Pikey propped himself up on his elbows. “What are you talking about?” He glanced about. “It's not even daylight yet.” The sky was still dark blue. The fire was out, the ashes stamped into the ground.

Bartholomew dragged Pikey to his feet and practically threw him toward the thicket of brambles and stunted trees that grew along the edge of the rise. Pikey just managed to snatch up his cloak, and then he was plunged into the branches, and the frosty prickers were snagging on his clothes.

Not a moment too soon.

A deep, bellowing horn sounded from the other side of the hill. Then the faery prison mounted the ridge, and Pikey's breath came out in a cough.

The prison was an iron globe, a cage three hundred feet high, barbs and spikes radiating out from it like a monstrous metal thistle. Brimstone bulbs pierced the early morning darkness. The globe heaved itself to the top of the hill, amid screams and the cracking of whips, hovered for a moment on the edge, and then began to roll, thundering down toward them. Trees snapped under it. In a few seconds the grass where Bartholomew and Pikey had been sleeping would be nothing but a huge gash of dirt.

Pikey looked at Bartholomew. He seemed to be counting under his breath,
four, three, two . . .
And then he grabbed Pikey's arm, and before Pikey knew what was happening they were out in the open, running full tilt into the faery prison's path.

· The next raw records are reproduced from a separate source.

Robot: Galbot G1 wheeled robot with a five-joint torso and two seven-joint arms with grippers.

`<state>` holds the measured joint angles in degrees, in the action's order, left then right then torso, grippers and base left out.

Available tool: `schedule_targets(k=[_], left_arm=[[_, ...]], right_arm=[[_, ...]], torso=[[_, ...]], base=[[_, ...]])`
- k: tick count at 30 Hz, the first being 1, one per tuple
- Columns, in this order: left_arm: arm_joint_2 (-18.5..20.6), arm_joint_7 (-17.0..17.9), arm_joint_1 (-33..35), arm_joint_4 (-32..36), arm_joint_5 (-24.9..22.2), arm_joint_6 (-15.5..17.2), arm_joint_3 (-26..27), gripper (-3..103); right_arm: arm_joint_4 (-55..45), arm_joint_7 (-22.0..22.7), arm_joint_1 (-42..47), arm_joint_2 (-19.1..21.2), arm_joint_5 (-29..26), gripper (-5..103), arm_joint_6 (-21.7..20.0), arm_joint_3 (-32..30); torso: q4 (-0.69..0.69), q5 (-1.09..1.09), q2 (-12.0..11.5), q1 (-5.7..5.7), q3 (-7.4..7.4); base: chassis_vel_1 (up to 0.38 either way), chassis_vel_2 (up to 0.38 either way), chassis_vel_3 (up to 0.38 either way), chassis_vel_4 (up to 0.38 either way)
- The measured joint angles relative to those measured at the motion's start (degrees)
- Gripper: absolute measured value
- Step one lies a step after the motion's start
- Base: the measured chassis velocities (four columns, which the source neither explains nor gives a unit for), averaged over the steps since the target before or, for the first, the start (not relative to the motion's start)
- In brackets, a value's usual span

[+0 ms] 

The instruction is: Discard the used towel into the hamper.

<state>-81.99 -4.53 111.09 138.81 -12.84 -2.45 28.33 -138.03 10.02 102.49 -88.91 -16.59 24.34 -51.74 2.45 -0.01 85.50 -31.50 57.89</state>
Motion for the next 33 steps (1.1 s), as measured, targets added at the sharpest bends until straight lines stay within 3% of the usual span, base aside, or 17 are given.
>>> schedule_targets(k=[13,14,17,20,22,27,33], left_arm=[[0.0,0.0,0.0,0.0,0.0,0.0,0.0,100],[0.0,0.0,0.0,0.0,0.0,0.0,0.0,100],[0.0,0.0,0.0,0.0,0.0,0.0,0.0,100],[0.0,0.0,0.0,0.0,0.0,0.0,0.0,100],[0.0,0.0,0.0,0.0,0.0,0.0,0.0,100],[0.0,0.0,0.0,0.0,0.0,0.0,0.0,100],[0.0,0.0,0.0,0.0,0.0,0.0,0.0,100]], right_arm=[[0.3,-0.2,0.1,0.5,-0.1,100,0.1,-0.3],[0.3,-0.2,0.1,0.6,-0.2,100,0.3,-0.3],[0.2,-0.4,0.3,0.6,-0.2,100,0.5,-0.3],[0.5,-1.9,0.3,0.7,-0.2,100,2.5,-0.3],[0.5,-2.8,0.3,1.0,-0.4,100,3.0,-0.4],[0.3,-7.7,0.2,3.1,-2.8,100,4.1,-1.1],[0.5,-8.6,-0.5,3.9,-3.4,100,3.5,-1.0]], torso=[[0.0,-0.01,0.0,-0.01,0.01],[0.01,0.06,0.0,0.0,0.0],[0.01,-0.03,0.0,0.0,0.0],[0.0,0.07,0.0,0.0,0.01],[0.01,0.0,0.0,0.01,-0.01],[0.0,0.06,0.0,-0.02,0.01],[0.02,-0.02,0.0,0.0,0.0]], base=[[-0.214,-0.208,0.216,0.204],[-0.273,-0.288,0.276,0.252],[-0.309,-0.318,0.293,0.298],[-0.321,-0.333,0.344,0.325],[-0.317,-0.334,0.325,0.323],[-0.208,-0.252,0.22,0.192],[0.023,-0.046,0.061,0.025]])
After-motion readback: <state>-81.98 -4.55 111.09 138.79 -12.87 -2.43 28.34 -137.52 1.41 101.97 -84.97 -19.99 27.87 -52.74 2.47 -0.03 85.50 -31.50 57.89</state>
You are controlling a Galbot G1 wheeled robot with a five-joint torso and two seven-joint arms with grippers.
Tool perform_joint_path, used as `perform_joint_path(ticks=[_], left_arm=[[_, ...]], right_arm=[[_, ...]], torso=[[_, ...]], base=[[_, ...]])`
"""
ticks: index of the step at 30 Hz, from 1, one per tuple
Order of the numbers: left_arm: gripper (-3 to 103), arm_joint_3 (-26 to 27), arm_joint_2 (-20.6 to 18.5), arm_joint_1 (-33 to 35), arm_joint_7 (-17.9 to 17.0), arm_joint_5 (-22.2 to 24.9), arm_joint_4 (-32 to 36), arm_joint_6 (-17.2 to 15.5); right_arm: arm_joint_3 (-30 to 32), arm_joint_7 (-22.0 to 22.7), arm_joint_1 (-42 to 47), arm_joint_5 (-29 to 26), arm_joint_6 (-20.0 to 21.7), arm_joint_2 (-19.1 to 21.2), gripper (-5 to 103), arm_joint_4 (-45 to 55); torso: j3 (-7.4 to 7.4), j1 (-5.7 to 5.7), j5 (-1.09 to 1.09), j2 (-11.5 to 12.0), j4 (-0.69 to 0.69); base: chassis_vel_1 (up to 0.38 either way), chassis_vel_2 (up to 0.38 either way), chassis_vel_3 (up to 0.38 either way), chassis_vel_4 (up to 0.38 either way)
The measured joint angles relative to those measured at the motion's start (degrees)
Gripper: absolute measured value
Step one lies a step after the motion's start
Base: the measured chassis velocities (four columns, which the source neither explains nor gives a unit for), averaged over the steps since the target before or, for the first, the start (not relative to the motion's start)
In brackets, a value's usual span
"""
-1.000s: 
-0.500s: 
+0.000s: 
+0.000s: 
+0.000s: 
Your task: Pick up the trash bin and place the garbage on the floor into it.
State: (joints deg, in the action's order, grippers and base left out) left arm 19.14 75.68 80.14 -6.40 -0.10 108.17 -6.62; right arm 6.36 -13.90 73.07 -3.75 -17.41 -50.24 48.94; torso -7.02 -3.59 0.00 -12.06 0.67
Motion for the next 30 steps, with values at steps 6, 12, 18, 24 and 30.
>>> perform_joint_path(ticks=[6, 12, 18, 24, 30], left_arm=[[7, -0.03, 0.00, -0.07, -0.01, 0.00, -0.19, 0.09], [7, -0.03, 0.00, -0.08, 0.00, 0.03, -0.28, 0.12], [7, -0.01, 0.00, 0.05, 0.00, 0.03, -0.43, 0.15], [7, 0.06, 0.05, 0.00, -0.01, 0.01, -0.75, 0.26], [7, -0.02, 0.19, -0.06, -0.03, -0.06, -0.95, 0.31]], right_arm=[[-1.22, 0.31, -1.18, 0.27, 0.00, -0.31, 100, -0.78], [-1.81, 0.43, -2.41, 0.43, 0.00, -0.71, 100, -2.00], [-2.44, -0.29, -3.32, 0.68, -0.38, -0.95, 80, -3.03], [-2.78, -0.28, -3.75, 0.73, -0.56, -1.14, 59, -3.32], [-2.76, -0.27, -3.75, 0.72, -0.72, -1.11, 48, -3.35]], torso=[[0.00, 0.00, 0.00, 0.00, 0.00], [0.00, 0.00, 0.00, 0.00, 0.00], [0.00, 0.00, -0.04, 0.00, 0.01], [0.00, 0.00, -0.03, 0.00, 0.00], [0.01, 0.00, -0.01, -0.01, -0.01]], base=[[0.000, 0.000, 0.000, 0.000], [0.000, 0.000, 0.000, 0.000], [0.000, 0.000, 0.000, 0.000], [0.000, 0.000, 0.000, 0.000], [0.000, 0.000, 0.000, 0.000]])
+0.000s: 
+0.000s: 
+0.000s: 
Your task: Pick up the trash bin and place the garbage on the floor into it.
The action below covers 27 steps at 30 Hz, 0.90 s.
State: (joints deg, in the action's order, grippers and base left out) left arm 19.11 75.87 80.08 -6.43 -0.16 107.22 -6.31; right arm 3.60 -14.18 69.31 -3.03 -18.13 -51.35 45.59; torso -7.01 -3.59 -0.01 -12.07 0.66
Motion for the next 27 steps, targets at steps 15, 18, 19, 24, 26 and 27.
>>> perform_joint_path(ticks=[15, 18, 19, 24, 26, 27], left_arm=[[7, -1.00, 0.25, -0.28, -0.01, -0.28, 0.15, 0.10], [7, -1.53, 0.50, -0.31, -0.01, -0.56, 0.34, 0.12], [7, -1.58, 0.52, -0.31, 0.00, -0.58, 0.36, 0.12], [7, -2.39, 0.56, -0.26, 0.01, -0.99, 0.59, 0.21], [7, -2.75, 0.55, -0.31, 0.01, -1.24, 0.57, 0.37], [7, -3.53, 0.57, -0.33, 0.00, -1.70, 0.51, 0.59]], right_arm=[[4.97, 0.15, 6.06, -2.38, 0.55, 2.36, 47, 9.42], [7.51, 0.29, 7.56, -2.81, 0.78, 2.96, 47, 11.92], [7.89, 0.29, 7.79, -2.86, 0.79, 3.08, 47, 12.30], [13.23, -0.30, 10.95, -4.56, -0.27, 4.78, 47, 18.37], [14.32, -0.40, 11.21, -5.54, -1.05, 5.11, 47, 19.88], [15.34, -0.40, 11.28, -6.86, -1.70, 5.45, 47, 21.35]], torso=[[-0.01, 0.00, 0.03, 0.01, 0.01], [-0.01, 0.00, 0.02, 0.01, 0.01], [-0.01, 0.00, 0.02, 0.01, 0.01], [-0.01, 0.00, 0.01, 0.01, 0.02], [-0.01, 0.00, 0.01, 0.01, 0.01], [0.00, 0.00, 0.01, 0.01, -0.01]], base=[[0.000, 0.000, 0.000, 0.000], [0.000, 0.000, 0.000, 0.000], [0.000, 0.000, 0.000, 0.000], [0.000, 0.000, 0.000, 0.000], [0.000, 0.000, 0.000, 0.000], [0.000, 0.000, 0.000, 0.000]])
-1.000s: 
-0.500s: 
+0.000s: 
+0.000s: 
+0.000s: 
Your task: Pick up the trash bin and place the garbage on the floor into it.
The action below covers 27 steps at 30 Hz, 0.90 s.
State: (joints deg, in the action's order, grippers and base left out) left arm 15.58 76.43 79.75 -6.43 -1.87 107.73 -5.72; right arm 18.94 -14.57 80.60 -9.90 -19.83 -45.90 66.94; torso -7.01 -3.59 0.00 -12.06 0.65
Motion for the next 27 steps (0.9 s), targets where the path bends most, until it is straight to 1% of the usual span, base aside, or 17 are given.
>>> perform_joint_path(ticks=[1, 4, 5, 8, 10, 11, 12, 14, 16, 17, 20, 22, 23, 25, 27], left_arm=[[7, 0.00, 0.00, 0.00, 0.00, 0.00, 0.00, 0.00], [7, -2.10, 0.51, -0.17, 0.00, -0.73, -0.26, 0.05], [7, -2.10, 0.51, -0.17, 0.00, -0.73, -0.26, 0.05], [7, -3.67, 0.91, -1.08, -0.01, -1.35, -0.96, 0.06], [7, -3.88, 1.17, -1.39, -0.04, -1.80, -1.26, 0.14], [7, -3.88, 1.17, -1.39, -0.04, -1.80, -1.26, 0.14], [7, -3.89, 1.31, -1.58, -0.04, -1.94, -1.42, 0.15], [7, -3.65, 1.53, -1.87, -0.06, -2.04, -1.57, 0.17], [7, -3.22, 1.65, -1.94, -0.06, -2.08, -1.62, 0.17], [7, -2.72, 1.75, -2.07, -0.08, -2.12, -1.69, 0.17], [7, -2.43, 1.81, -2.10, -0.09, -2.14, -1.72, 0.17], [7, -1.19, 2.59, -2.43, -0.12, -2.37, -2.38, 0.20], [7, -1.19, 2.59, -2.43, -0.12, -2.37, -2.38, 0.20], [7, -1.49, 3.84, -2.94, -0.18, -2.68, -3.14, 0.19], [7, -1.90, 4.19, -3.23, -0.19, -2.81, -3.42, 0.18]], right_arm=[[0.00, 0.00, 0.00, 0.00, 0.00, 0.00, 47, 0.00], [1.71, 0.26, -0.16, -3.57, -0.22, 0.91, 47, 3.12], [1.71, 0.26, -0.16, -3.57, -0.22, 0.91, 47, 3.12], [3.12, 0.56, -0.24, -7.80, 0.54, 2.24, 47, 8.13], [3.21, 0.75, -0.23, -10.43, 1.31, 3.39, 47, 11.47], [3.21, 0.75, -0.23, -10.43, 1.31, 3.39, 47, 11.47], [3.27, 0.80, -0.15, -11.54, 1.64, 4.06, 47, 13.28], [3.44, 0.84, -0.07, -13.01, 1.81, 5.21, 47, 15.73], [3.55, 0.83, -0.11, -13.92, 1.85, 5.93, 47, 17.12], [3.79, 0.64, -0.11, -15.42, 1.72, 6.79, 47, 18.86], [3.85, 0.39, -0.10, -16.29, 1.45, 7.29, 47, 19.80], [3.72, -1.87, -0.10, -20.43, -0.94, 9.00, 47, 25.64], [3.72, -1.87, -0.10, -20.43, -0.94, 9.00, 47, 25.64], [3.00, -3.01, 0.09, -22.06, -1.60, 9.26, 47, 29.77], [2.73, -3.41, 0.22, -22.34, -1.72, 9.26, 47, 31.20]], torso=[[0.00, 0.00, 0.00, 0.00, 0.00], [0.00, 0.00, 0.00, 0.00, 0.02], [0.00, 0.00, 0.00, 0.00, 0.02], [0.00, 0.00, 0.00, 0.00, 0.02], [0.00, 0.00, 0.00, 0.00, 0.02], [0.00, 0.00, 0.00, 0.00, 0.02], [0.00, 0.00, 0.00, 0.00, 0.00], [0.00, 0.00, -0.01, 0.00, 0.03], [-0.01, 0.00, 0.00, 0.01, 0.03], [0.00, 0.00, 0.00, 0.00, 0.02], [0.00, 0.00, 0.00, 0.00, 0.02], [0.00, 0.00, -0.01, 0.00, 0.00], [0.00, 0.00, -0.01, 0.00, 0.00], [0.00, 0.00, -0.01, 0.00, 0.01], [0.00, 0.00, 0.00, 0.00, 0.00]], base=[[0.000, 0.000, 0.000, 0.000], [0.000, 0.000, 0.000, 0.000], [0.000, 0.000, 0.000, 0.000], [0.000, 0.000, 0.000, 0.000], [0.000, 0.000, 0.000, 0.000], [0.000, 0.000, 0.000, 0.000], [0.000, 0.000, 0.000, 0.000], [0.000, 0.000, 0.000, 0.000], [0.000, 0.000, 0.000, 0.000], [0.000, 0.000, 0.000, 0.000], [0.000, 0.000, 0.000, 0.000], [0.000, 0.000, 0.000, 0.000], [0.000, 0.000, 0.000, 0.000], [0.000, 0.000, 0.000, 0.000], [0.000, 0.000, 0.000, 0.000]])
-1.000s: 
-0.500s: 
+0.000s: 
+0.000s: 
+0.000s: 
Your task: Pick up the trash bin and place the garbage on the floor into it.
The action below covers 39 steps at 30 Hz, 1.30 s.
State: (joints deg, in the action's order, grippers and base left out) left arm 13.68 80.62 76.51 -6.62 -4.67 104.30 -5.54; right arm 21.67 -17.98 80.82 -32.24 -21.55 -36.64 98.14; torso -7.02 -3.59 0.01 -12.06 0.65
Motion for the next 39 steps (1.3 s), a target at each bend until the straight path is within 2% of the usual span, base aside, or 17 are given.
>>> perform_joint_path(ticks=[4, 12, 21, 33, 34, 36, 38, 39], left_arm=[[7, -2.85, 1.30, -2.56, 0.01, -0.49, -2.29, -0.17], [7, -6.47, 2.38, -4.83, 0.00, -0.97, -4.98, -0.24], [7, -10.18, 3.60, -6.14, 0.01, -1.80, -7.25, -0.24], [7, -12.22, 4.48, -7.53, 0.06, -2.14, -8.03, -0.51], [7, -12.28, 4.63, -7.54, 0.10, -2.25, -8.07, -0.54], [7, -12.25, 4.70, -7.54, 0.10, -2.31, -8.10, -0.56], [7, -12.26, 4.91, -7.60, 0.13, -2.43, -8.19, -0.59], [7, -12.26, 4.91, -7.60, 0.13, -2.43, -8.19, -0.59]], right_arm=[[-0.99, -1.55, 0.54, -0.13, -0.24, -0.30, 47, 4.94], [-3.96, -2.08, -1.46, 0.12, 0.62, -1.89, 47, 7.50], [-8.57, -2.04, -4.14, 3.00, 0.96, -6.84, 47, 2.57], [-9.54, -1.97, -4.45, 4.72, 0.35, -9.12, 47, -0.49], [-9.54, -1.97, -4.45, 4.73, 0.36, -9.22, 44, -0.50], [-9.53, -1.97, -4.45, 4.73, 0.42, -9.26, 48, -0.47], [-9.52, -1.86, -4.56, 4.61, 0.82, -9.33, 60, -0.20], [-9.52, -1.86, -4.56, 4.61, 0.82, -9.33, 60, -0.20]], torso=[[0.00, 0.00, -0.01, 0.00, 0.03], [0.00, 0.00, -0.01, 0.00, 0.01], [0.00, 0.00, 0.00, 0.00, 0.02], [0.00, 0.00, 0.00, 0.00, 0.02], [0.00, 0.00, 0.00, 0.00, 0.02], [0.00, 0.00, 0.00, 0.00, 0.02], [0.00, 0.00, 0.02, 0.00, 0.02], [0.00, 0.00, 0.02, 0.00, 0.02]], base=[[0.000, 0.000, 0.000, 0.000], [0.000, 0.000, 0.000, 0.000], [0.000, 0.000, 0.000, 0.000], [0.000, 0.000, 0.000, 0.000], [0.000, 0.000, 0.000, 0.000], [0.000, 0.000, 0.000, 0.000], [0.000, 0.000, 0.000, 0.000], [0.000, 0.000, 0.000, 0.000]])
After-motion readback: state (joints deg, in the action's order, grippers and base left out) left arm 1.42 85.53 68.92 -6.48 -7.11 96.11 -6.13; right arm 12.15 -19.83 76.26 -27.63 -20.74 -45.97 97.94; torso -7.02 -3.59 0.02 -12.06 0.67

“What are you doing?” Pikey screamed. The roar of the prison filled his ears. The huge metal bands were gouging tracks into the hillside, crushing trees, slinging mud.

Bartholomew ran faster. Pikey tried to pull away, but Bartholomew's grip was like a pincer. The globe loomed above them. Pikey caught glimpses of tiny figures inside, of houses and alleys and thin metal chimneys and flickering lights. Then the globe came crashing down, and he was enveloped in blackness.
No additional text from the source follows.